Tuesday, 30 December 2014

A Year in Review

So I woke up at ten AM today which is completely normal for the school holidays, but I then decided to have a little bit of a lie in. I watched one or two or seven honest trailers on YouTube. Somehow it ended up being midday before I got out of bed and I literally have no idea where the hours went. I'm not very good at getting out of bed, especially when I tell myself that I will do homework that day and instead I spend it writing. I'm really getting into book two (I haven't named it yet. I really need to name it) of my series (I haven't given the series a name either, although the first one is called Honour Among Thieves) and out of nowhere I keep on getting ideas for characters and plot points that demand to be written.

Maybe that's why I've done no schoolwork all holidays and my exams are only a few months away. 

Shit. 

Anyway I'm kind of freaking out about New Years.

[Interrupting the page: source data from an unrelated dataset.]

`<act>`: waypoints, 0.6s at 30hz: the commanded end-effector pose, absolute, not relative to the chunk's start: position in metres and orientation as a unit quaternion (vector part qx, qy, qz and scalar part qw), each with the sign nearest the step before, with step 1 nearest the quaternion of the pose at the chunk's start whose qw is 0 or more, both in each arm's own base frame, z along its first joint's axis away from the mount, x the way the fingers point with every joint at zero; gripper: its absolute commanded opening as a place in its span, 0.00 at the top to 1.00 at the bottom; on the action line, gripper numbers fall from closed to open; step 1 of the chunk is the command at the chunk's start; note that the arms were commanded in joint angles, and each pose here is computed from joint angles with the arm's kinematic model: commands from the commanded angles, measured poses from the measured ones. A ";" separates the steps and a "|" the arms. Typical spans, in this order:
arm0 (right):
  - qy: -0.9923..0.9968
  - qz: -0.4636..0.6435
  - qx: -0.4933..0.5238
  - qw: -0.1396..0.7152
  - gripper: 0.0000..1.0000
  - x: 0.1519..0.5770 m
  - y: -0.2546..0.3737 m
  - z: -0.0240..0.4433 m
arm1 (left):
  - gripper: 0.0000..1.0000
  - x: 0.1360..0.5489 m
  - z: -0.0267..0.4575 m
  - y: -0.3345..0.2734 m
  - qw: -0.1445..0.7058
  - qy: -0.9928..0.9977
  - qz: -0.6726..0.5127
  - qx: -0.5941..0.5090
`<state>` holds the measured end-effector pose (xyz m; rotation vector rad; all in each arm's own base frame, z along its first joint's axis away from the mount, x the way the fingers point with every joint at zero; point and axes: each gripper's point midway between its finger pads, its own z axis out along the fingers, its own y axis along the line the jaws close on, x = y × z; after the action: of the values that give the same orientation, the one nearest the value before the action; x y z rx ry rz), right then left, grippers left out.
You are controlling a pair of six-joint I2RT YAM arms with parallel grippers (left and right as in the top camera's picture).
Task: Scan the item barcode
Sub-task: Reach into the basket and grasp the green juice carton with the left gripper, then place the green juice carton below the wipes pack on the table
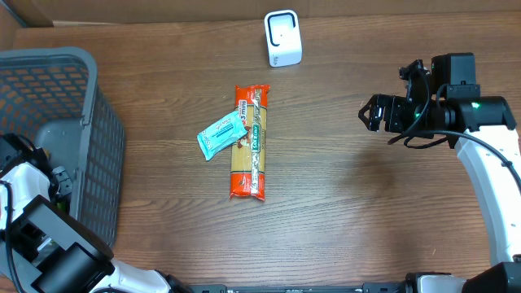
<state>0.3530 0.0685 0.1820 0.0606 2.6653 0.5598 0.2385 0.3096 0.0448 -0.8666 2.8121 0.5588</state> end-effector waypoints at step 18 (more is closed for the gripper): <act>0.953 0.203 0.017 0.224 0.00 0.359 0.070 0.193 | 0.96 0.356 0.360 0.235 0.428 0.865 0.125 -0.230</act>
<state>0.3534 0.0686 0.1822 0.0592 2.6637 0.5594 0.3607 0.2563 0.2398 -0.5923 2.4654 0.3683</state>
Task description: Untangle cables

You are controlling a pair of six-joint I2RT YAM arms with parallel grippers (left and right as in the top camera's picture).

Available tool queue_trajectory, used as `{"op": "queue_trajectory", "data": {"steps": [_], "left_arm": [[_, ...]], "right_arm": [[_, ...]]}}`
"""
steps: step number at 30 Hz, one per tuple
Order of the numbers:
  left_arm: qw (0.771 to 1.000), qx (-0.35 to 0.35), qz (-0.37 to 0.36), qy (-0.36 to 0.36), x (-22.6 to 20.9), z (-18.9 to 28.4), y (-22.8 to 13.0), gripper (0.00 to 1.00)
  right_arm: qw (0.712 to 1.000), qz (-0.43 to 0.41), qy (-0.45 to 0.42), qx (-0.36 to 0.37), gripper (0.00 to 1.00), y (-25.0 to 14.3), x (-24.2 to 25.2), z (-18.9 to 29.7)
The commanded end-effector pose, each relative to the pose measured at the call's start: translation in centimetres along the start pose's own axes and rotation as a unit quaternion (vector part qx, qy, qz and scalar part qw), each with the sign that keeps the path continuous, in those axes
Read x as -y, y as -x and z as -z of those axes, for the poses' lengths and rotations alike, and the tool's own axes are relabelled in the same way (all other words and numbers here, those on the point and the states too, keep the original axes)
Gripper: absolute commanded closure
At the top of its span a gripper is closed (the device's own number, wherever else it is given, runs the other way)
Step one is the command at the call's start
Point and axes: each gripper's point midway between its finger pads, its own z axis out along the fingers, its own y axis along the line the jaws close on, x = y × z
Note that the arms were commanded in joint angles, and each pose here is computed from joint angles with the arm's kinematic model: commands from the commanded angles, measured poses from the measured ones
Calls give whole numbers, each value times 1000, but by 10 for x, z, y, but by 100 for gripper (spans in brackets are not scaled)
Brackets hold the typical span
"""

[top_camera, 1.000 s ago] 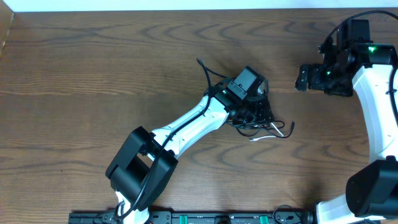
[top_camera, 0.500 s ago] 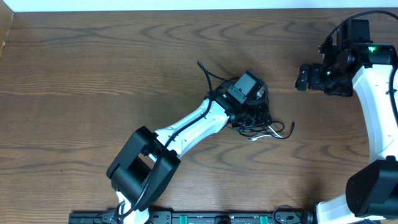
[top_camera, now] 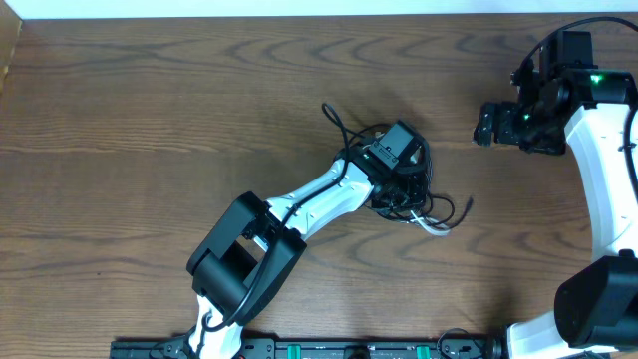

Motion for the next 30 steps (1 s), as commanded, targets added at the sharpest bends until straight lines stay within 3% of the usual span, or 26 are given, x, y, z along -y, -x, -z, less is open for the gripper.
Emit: {"op": "queue_trajectory", "data": {"steps": [1, 8, 15, 23, 30], "left_arm": [[1000, 2, 5, -9, 1, 6, 4, 92], [994, 39, -84, -55, 28, 62, 16, 93], [964, 170, -201, -33, 57, 151, 27, 93], [922, 289, -258, 8, 68, 227, 34, 93], [909, 340, -240, 21, 61, 264, 53, 93]], "right_arm": [[1000, -3, -3, 14, 5, 5, 1, 8], [1000, -1, 9, 13, 4, 4, -4, 8], [997, 22, 77, 21, 4, 8, -38, 9], [982, 89, 164, 31, 4, 5, -98, 14], [976, 123, 174, 35, 5, 1, -121, 14]]}}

I get SO nervous about it every year just because it reminds me how much of a lazy sod I am and how little I achieve in a year. I don't have plans this year so I'll probably end up sitting on the sofa and reflecting on 2014. Two days left, people. I've quite liked this year and I've been doing that dramatic thing in my head where I say 'this is the last Monday of 2014' or 'this will be the last Malteser I eat in 2014'. It's kind of pathetic when you think about it. 

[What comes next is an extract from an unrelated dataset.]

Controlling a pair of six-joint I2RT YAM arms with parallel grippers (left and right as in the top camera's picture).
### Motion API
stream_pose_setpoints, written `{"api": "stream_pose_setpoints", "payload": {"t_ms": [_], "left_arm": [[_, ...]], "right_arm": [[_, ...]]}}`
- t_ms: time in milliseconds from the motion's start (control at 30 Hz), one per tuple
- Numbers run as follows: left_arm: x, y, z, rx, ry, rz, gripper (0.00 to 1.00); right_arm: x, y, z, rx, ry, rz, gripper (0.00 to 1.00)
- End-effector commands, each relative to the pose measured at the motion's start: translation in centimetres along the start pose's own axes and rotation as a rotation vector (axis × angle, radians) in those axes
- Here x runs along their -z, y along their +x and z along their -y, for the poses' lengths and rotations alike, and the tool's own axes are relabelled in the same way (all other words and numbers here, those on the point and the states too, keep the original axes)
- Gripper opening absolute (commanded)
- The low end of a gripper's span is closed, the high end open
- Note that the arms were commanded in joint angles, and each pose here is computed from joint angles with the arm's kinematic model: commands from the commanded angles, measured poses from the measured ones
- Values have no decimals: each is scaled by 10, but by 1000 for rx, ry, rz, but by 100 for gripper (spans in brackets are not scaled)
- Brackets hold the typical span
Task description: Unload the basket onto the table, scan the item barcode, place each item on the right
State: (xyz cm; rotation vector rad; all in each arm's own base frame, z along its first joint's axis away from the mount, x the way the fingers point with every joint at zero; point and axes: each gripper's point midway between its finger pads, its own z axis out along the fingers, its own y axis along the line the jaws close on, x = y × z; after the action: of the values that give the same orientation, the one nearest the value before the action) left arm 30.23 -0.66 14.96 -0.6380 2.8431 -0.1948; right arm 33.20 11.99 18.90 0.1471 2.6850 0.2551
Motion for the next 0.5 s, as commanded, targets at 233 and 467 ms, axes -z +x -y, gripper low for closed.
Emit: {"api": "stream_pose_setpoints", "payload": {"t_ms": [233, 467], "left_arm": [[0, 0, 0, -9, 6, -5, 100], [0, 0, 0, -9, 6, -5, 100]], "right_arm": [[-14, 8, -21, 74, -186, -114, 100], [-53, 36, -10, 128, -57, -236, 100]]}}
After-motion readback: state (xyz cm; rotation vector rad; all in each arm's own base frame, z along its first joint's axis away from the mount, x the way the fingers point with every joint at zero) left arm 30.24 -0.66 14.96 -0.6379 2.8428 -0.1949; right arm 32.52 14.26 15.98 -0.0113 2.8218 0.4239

This year I finished a first draft for the first time in my life. I have huge commitment issues when it comes to writing and I never finish anything... until now. Even though it was done for NaNo so it's kind of shit, I'm really proud of myself. I've even been editing it and writing a sequel so I think I deserve a pat on the back for that. Go me.

So far I've also read one hundred books, although I want to make it one hundred and one because the first book I read this year was The Darkest Minds by Alexandra Bracken, so I want the last book I read to be In the Afterlight by Alexandra Bracken (the last book in the trilogy) because that would make my OCD mind very happy. I'm that sad. I've had a brilliant reading year, I've even found my all time favourite series alongside Harry Potter (which happens to be the Throne of Glass series by Sarah J Maas), but again I'm a bit sad to let everything slide into January. In my eyes January is basically the same as December but without the singing and presents and OH WAIT it isn't the same as December. January is like the pathetic cousin of December and I hate it. 

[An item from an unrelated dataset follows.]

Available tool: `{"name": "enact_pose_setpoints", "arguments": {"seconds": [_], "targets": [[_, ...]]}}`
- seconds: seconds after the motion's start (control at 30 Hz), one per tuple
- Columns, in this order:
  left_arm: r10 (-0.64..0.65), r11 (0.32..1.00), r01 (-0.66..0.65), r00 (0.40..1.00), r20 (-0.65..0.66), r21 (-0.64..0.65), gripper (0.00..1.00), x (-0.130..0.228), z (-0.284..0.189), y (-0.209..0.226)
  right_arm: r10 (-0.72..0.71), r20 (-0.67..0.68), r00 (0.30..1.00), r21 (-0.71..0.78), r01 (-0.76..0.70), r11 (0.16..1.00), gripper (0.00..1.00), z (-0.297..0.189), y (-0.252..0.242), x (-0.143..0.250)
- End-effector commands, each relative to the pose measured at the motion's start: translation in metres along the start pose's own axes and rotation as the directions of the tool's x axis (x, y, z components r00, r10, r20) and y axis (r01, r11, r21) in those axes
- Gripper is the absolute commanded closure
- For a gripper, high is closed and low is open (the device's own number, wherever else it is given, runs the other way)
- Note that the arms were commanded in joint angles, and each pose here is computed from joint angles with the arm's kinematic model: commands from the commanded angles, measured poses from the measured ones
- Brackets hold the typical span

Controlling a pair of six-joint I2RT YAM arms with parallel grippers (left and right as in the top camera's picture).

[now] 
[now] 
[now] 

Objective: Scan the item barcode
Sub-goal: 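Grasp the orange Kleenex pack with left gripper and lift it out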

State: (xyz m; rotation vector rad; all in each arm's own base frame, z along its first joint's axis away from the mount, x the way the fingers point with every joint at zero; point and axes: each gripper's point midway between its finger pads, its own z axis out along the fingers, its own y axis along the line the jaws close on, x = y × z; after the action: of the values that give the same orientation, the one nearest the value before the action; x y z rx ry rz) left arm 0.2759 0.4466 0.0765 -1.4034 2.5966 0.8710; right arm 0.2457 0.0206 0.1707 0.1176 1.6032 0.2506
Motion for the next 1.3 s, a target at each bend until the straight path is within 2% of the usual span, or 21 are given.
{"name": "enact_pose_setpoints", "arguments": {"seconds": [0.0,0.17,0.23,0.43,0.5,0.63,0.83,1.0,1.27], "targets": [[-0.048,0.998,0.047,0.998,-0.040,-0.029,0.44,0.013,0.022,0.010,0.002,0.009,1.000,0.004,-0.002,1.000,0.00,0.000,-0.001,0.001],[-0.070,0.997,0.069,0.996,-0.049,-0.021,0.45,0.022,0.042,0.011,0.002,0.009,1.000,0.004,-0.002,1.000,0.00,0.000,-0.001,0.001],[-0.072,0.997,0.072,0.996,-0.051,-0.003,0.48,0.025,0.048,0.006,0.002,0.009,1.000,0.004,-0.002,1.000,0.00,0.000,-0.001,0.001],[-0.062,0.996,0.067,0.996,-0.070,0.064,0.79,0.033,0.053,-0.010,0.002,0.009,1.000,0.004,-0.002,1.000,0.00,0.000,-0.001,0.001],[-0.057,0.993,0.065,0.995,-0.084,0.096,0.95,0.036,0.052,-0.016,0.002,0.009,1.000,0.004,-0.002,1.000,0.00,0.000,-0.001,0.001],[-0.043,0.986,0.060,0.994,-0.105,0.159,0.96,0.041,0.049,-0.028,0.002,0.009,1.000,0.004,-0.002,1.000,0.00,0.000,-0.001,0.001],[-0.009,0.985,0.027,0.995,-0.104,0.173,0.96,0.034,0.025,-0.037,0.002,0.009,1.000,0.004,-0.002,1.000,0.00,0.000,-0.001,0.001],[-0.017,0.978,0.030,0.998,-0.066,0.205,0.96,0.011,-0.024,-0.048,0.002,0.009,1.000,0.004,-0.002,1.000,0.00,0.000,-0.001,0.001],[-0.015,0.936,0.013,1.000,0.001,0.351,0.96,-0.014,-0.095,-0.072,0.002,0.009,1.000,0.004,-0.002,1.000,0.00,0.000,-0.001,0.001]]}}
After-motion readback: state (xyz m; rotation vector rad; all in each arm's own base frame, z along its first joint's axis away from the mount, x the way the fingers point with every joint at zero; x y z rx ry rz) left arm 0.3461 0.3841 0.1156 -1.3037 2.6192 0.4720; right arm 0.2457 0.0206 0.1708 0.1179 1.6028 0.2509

(I don't mean to sound so pessimistic oh dear.)

I've visited three countries this year, all of them with school. I went skiing in Austria and I went on an exchange to Germany. I drove through France on both occasions and I did get out in a service station so I'm counting that. Whilst the German exchange was one of the most terrifying and rewarding things I've ever done, it's safe to say that skiing is not a talent of mine. My favourite part of the trip was the fancy dress party. I was a panda. 

This year also marked the one year anniversary of my Grandma's death, but it was also the year when I began to feel confident in myself and realise that I didn't need the approval of everyone else to be happy. 

Whilst 2014 is coming to a close and I'm just as hopeless as I was the year before, I am sad to see it go. I always am. The Christmas decorations go down and then the freezing weather comes along just like they do every year, and I'm filled with nostalgia for what has come and gone. 

I don't remember setting resolutions last year, but this year I want some. 2015 will be the year that I turn sixteen and the year I do my GCSE's. It will be the year that I start college and the year leave school behind. 

So this year, I resolve to:
  1.  To be braver. I no longer want to be filled with self doubt. I want to embrace change and move out of my comfort zone, proving to myself that I can be more than I initially thought. 
  2. To read more. I did read 100 books in 2014 but I never want to lose my love of reading. I want to find new favourites and immerse myself in words. I want to finish old series' and start new ones, possibly discovering things about myself that I didn't know existed. 
  3. To revise Honour Among Thieves. No matter how many more novels I write this one will always be my first and I want it to be the best that it can be. If I need to take it apart and stitch it back together again I will do. I'll rewrite and edit and polish until it's something that I'm genuinely proud of. 
  4. To study. I have GCSE's this year. This is pretty self explanatory. 
  5. To finish/revise book two. I'm already 25K into it so I think I can do this, but I also want to edit it to an inch of its life. I want it to do the characters tales justice and I want to remain in this world which I have grown to love. 
As 2015 swiftly approaches I have to admit that I am a little nervous for the new year to come. I do wish that I had more time, and that I could slow down the world just a little. Before 2014 is just part of history I want to say THANK YOU for everyone in my life who made this year what it was. I want to thank friends and family and strangers just for being them.